§ What to produce
Copy out all of the data below with no alterations.

§ The data
########################################

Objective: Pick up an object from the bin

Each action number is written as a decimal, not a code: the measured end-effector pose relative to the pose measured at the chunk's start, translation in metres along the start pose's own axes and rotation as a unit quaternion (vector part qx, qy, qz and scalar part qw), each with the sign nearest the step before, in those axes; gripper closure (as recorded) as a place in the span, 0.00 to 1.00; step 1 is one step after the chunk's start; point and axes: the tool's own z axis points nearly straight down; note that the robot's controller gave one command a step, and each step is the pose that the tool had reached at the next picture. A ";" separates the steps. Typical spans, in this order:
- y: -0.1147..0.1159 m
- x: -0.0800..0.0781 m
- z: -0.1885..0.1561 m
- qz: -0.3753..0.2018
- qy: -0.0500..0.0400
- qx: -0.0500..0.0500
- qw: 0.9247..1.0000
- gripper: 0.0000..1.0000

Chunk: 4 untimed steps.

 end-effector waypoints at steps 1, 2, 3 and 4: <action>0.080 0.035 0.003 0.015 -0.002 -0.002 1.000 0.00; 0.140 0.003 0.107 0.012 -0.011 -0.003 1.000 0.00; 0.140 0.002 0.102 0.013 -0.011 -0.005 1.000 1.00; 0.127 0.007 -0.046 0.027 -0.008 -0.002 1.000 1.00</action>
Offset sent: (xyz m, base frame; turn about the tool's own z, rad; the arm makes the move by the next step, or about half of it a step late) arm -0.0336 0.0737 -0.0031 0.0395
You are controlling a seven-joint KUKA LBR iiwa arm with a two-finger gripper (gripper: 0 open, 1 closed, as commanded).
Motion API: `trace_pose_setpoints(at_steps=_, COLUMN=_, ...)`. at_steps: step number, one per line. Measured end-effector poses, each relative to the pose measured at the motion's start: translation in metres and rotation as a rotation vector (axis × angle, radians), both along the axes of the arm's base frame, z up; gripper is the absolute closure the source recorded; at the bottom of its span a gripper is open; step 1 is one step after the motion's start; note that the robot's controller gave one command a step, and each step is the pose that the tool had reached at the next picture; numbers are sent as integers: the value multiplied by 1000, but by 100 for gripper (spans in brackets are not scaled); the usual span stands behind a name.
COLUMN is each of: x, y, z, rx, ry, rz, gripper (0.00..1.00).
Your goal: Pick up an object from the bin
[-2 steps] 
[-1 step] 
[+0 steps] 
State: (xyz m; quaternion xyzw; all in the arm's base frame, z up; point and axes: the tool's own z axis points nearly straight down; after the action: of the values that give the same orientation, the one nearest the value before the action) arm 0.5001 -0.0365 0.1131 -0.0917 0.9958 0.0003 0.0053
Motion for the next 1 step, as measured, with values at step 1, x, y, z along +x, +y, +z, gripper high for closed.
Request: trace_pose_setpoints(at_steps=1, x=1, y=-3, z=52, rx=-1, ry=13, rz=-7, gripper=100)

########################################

§ Exercise result
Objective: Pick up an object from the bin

Each action number is written as a decimal, not a code: the measured end-effector pose relative to the pose measured at the chunk's start, translation in metres along the start pose's own axes and rotation as a unit quaternion (vector part qx, qy, qz and scalar part qw), each with the sign nearest the step before, in those axes; gripper closure (as recorded) as a place in the span, 0.00 to 1.00; step 1 is one step after the chunk's start; point and axes: the tool's own z axis points nearly straight down; note that the robot's controller gave one command a step, and each step is the pose that the tool had reached at the next picture. A ";" separates the steps. Typical spans, in this order:
- y: -0.1147..0.1159 m
- x: -0.0800..0.0781 m
- z: -0.1885..0.1561 m
- qz: -0.3753..0.2018
- qy: -0.0500..0.0400
- qx: -0.0500..0.0500
- qw: 0.9247..1.0000
- gripper: 0.0000..1.0000

Chunk: 4 untimed steps.

 end-effector waypoints at steps 1, 2, 3 and 4: <action>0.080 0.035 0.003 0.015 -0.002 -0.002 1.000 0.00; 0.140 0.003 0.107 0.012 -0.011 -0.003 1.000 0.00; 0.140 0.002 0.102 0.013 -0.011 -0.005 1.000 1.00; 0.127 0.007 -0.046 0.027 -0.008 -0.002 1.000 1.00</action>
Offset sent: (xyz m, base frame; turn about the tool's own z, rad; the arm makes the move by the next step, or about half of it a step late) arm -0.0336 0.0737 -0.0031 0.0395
You are controlling a seven-joint KUKA LBR iiwa arm with a two-finger gripper (gripper: 0 open, 1 closed, as commanded).
Motion API: `trace_pose_setpoints(at_steps=_, COLUMN=_, ...)`. at_steps: step number, one per line. Measured end-effector poses, each relative to the pose measured at the motion's start: translation in metres and rotation as a rotation vector (axis × angle, radians), both along the axes of the arm's base frame, z up; gripper is the absolute closure the source recorded; at the bottom of its span a gripper is open; step 1 is one step after the motion's start; note that the robot's controller gave one command a step, and each step is the pose that the tool had reached at the next picture; numbers are sent as integers: the value multiplied by 1000, but by 100 for gripper (spans in brackets are not scaled); the usual span stands behind a name.
COLUMN is each of: x, y, z, rx, ry, rz, gripper (0.00..1.00).
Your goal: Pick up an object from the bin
[-2 steps] 
[-1 step] 
[+0 steps] 
State: (xyz m; quaternion xyzw; all in the arm's base frame, z up; point and axes: the tool's own z axis points nearly straight down; after the action: of the values that give the same orientation, the one nearest the value before the action) arm 0.5001 -0.0365 0.1131 -0.0917 0.9958 0.0003 0.0053
Motion for the next 1 step, as measured, with values at step 1, x, y, z along +x, +y, +z, gripper high for closed.
Request: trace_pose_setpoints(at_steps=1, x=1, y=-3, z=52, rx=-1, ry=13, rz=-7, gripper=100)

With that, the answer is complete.